Assigned task ▸
Among the entries that follow, find every line with the word "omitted" and list it.

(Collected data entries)

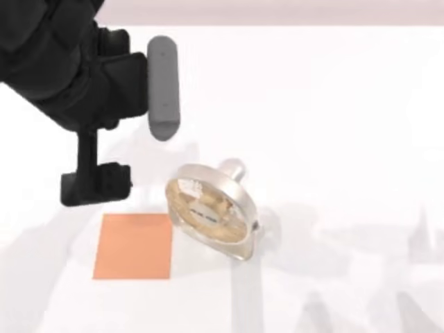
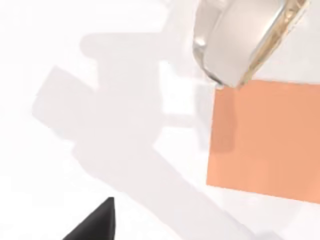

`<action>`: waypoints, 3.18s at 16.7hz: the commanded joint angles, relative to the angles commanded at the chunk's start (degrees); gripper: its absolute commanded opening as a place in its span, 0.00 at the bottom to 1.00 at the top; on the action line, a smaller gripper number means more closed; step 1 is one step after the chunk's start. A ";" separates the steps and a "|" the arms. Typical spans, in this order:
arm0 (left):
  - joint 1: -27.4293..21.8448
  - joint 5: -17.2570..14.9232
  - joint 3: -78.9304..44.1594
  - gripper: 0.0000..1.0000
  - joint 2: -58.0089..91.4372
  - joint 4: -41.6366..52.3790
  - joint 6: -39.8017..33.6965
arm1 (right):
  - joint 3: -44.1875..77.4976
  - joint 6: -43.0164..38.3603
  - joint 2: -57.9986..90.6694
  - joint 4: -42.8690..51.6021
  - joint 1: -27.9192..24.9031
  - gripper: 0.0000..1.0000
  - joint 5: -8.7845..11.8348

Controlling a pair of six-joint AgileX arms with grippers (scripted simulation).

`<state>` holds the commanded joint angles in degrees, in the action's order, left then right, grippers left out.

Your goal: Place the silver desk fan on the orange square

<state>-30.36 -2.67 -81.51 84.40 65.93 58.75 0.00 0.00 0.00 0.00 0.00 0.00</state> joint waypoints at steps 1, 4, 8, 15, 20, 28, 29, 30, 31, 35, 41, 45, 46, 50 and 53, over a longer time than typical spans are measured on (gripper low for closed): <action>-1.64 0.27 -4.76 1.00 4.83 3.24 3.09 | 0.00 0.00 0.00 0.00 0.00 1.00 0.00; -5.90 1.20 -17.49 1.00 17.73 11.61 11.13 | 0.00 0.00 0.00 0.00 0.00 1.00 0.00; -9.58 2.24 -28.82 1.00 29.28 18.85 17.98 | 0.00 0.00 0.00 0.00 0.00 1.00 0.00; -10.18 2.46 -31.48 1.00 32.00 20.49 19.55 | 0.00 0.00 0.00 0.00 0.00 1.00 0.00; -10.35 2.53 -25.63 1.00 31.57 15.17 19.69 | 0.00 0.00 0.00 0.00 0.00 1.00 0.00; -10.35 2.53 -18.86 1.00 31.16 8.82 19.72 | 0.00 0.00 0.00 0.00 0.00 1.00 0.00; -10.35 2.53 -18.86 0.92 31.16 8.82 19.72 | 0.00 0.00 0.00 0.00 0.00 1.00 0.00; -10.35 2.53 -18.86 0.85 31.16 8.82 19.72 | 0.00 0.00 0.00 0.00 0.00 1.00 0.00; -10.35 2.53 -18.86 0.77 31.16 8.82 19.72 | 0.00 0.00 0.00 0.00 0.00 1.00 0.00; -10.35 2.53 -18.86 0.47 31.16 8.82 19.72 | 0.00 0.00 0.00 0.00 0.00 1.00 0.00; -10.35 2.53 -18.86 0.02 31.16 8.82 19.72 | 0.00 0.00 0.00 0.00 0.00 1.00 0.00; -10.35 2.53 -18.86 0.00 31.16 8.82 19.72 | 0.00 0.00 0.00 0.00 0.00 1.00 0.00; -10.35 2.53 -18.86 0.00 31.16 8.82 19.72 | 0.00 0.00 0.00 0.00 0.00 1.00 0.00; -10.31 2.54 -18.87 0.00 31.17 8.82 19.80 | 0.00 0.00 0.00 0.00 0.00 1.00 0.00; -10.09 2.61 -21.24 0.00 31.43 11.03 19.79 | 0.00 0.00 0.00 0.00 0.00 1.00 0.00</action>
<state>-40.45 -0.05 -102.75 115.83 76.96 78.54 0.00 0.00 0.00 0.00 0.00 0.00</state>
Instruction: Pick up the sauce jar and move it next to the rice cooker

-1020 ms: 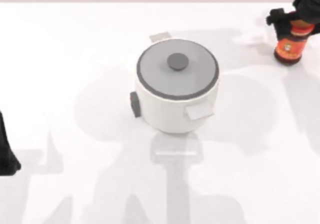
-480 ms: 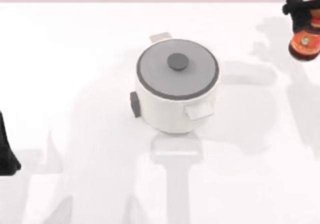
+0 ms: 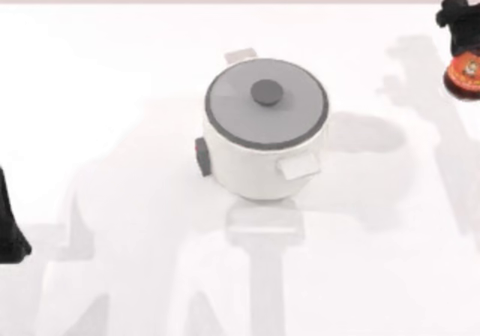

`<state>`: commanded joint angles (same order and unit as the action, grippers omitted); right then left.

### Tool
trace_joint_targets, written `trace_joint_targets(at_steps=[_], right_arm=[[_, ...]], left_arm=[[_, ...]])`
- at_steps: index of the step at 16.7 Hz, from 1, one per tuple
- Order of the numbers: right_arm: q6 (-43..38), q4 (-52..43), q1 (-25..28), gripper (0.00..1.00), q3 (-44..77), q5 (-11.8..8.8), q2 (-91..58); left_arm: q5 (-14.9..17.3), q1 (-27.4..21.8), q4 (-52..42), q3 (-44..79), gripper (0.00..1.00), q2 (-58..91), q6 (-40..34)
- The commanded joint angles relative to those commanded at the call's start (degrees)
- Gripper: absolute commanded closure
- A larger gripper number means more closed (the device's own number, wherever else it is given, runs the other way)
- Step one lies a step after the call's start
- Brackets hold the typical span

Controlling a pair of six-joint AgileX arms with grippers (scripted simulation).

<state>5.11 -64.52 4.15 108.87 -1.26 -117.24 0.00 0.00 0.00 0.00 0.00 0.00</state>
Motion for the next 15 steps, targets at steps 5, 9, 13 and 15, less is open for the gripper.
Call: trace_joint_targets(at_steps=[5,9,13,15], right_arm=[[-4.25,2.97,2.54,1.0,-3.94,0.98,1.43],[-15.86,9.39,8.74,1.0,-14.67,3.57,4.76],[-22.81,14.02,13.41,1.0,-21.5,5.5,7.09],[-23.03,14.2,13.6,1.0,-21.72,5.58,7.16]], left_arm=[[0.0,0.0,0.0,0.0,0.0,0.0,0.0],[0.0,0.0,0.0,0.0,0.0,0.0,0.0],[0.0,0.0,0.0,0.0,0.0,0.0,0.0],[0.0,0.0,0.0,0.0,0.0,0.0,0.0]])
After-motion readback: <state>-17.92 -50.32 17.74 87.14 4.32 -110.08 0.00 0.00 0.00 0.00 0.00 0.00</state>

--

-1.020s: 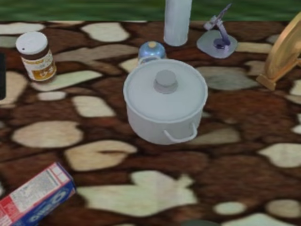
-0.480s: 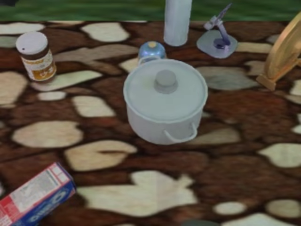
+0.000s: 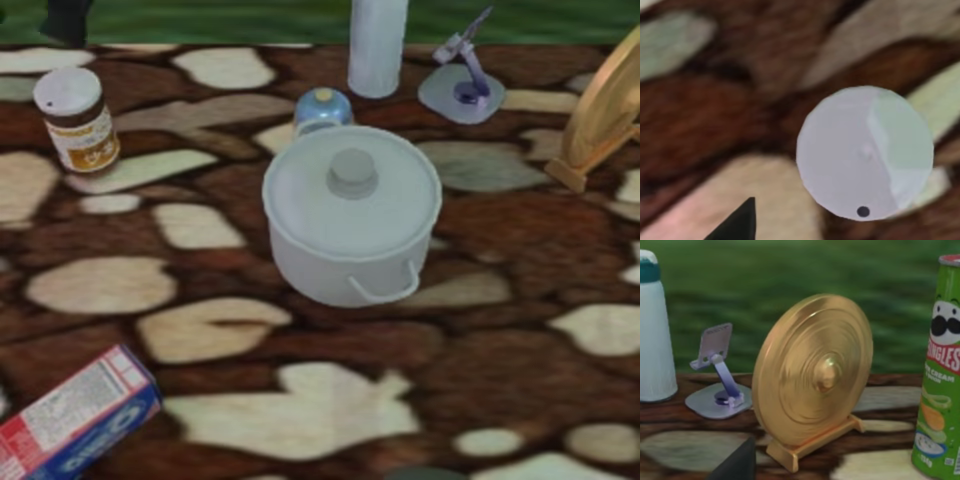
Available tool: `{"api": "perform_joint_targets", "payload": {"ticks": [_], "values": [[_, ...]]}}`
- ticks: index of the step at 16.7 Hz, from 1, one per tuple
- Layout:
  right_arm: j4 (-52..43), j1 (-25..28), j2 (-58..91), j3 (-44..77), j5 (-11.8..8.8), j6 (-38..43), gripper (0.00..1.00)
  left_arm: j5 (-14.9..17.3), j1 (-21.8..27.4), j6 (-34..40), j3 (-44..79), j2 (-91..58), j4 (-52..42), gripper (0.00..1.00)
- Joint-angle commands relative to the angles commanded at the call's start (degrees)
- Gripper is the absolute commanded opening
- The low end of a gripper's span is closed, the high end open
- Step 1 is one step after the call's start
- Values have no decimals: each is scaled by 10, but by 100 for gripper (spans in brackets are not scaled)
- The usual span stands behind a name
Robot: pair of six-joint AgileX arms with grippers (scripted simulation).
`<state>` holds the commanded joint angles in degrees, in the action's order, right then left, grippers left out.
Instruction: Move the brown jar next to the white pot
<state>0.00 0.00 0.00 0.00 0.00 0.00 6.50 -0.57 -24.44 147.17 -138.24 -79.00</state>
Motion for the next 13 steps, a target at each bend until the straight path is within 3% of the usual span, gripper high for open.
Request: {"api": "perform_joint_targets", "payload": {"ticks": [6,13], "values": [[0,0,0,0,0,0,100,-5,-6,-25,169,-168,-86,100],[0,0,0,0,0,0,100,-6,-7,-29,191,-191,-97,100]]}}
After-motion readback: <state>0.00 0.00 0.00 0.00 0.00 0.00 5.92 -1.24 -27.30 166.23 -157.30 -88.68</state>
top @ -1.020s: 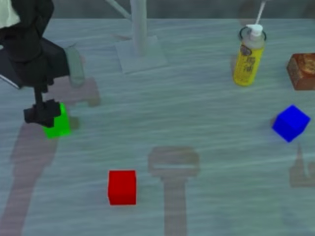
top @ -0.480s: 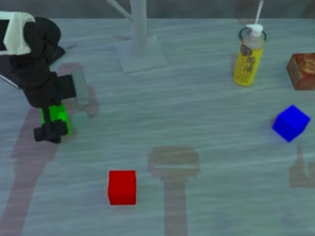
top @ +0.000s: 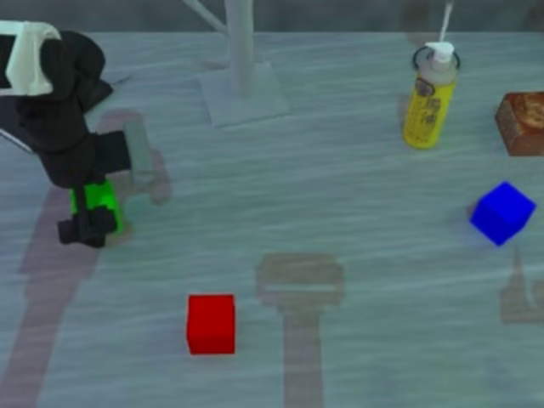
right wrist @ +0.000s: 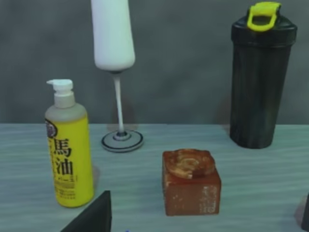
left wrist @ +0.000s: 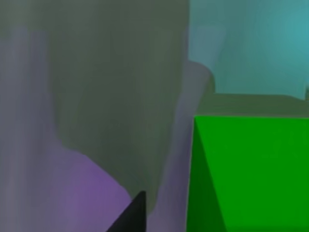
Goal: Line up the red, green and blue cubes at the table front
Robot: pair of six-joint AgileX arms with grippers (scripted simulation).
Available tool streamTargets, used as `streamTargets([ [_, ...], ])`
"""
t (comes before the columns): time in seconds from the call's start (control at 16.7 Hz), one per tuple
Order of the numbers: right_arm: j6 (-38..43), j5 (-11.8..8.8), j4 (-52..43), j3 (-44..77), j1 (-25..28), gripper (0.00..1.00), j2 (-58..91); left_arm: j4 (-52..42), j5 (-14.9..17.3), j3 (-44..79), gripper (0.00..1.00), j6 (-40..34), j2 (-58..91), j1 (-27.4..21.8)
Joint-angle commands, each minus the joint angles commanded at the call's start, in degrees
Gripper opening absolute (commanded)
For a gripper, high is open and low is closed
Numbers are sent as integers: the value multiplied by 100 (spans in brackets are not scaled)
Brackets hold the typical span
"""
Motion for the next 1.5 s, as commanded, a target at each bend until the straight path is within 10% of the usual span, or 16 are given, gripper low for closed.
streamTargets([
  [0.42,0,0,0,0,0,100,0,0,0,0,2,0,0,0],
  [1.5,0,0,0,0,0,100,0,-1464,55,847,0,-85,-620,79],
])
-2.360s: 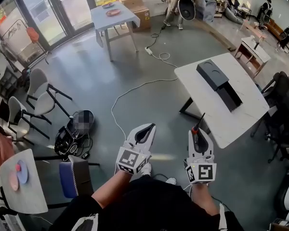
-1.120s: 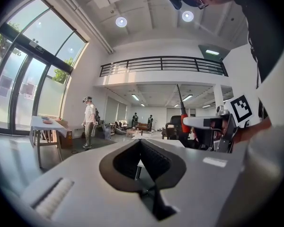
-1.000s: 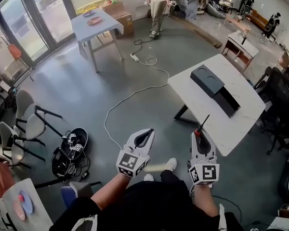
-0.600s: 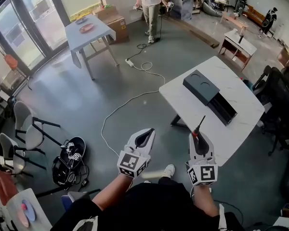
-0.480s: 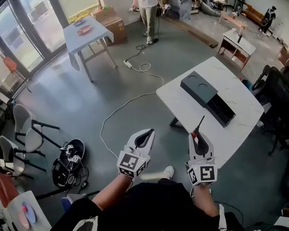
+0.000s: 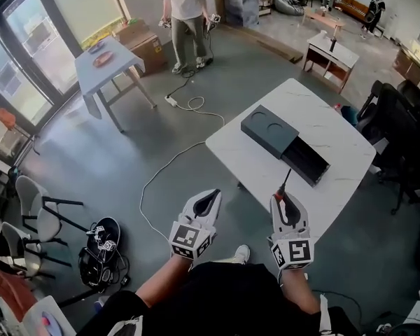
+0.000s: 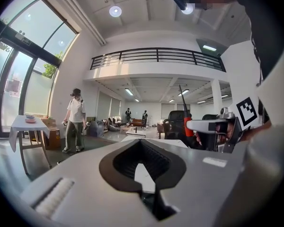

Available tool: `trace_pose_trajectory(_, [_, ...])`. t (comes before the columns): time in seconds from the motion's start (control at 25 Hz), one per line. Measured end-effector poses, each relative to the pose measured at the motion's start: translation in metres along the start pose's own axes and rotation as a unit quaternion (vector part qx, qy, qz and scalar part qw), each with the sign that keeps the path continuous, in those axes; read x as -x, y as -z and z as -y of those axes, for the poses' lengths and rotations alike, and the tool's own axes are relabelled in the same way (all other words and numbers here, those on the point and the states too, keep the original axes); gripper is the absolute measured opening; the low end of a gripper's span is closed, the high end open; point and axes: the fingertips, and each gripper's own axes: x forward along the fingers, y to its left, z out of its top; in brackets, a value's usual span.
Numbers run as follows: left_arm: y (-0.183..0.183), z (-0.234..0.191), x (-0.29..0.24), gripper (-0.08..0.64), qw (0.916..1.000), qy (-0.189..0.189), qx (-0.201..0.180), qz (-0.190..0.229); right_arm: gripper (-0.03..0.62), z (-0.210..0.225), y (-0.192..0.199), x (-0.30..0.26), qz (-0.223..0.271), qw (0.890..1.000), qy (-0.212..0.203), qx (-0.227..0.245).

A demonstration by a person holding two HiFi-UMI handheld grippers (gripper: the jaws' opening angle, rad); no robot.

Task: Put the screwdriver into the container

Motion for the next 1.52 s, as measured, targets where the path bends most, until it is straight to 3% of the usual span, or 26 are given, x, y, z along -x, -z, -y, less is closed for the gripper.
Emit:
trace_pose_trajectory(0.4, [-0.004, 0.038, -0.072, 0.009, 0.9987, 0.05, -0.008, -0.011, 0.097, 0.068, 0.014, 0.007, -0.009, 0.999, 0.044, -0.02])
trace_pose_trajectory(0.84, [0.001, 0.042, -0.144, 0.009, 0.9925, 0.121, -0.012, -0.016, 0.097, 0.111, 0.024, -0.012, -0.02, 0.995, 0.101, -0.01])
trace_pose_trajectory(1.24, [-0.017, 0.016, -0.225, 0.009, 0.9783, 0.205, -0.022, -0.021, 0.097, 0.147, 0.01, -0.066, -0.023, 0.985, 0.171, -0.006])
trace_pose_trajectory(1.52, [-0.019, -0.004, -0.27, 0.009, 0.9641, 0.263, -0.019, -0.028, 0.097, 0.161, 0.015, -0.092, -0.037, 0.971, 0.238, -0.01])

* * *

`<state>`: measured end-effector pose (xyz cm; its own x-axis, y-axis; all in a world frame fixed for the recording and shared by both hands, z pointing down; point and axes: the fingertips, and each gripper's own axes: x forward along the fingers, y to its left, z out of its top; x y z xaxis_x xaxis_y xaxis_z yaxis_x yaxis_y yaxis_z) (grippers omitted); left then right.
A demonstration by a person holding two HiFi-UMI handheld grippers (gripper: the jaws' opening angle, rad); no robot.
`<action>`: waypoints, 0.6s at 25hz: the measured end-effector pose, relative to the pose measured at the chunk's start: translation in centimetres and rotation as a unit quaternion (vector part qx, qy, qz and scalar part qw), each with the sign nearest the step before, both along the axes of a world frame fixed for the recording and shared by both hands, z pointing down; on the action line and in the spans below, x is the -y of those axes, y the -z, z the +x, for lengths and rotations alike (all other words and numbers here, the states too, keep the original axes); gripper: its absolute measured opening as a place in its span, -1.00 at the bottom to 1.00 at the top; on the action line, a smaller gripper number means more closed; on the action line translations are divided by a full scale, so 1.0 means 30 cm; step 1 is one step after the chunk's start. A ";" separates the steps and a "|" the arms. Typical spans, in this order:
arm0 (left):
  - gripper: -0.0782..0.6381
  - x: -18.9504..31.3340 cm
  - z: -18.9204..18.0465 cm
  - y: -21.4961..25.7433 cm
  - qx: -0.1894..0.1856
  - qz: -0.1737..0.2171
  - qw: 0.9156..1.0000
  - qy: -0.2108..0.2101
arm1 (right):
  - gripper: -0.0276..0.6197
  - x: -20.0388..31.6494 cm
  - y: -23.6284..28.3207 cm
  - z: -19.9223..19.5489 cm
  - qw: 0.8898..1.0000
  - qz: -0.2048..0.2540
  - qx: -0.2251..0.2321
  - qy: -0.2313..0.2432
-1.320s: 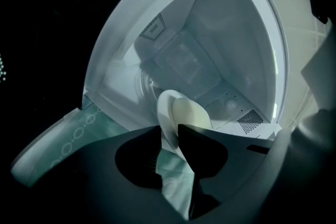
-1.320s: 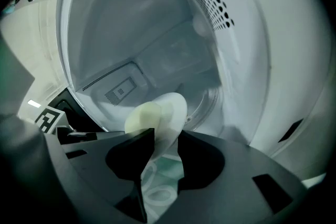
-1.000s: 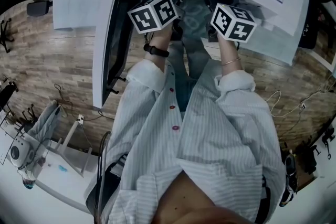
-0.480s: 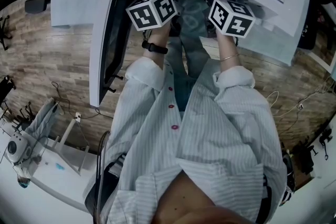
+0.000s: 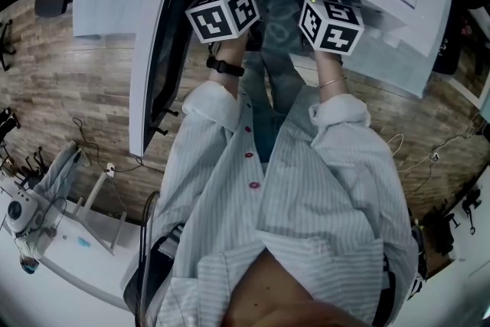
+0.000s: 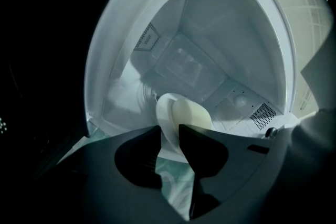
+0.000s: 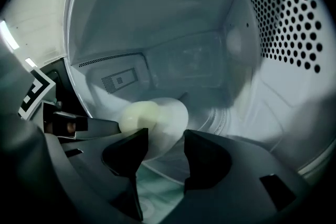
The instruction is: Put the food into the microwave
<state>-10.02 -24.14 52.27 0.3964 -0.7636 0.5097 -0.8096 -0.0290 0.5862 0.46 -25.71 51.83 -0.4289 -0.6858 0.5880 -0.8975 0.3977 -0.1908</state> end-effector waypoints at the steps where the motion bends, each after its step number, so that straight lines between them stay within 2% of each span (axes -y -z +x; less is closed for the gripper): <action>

Your solution ▸
`<state>`: commanded joint angles (same order and unit as the action, grippers omitted); right then left.
`<state>`: measured end-effector pose (xyz cm; its own x-axis, y-axis; all in a world frame fixed for the recording and shared by both hands, z pointing down; point and axes: the fingertips, and each gripper's own axes: x forward along the fingers, y to its left, z out of its top; x y z xaxis_x xaxis_y xaxis_z yaxis_x yaxis_y yaxis_z) (grippers omitted); left then right.

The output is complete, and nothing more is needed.